Morreu ontem Artur do Cruzeiro Seixas, último sobrevivente do grupo/anti-grupo surrealista que deu ao século XX português um dos seus principais artistas e dois dos seus melhores poetas (António Maria Lisboa e Cesariny), além por exemplo do corrosivo contista Mário-Henrique Leiria; e a cujas mesas de café se sentou depois aquele que viria a ser o seu poeta maior, Herberto Helder. Quer nas letras e nas artes, quer na ética e na estética, esse conjunto de rapazes lisboetas, essa quase mítica «geração» (com actividade ir-regular até 1953, ano da morte temporã de A. M. Lisboa), foi a que mais influenciou e mais importância teve para um ror de lusa gente das várias gerações seguintes, o livreiro incluído. Acabou ontem? Não acabou ontem. Não é para acabar, é para transmitir de geração em geração. Lá fora, em França, foi a de Artaud, Breton, Char, Desnos, etc. (ordem alfabética). Nós tivemos esta duas décadas depois, e para tão tacanho meio pode considerar-se milagre.

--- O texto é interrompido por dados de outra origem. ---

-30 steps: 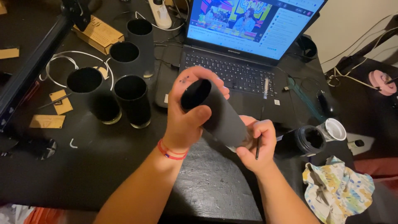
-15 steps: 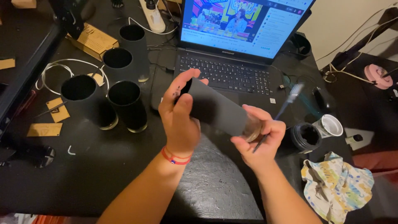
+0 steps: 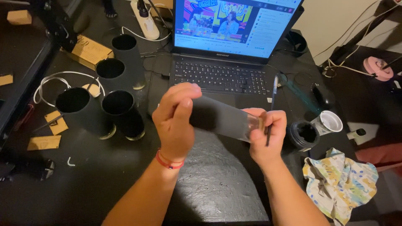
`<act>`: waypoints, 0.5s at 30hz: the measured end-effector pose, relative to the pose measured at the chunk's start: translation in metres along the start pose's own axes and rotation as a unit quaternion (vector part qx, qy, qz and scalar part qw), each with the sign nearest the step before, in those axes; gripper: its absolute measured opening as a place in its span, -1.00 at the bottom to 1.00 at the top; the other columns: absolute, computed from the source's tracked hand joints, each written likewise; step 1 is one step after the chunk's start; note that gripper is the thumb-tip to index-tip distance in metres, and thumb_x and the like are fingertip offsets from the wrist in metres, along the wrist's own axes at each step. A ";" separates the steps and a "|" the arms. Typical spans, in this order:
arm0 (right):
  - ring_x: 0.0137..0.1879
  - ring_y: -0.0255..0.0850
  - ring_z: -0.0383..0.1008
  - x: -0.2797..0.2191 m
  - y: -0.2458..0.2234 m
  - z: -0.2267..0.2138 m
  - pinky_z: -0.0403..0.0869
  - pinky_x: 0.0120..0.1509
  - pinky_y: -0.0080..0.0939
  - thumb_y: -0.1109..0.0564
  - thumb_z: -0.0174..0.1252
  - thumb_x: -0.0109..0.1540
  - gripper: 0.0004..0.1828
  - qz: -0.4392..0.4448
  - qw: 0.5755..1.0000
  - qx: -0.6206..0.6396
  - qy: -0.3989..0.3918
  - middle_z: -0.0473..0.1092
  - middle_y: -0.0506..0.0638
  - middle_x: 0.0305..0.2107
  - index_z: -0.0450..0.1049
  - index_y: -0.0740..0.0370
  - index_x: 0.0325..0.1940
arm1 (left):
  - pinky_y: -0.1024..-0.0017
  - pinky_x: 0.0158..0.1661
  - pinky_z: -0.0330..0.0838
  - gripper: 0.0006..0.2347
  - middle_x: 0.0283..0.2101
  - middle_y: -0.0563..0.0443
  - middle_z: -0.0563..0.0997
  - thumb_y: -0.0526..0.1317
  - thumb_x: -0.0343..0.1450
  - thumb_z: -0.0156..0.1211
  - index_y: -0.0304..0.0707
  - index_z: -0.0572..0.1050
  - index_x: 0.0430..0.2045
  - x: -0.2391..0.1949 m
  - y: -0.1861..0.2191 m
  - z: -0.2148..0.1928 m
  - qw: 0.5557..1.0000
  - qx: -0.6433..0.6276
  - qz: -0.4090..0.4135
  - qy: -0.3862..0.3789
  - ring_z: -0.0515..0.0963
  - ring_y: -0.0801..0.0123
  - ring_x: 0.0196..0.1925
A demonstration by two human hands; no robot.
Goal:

Além de pintor (ou "homem que pinta"), desenhador e compulsivo variadíssimo artista gráfico, Cruzeiro Seixas foi também um bastante produtivo poeta - cujos poemas muitas vezes parecem a tradução lírica da sua própria plástica. 
Fique o que segue para demonstração, com a nossa homenagem.

"Era um pássaro alto como um mapa
e que devorava o azul
como nós devoramos o nosso amor.

Era a sombra de uma mão sozinha
num espaço impossivelmente vasto
perdido na sua própria extensão.

Era a chegada de uma muito longa viagem
diante de uma porta de sal
dentro de um pequeno diamante.

Era um arranha-céus
regressado do fundo do mar.

Era um mar em forma de serpente
dentro da sombra de um lírio.

Era a areia e o vento
como escravos
atados por dentro ao azul do luar."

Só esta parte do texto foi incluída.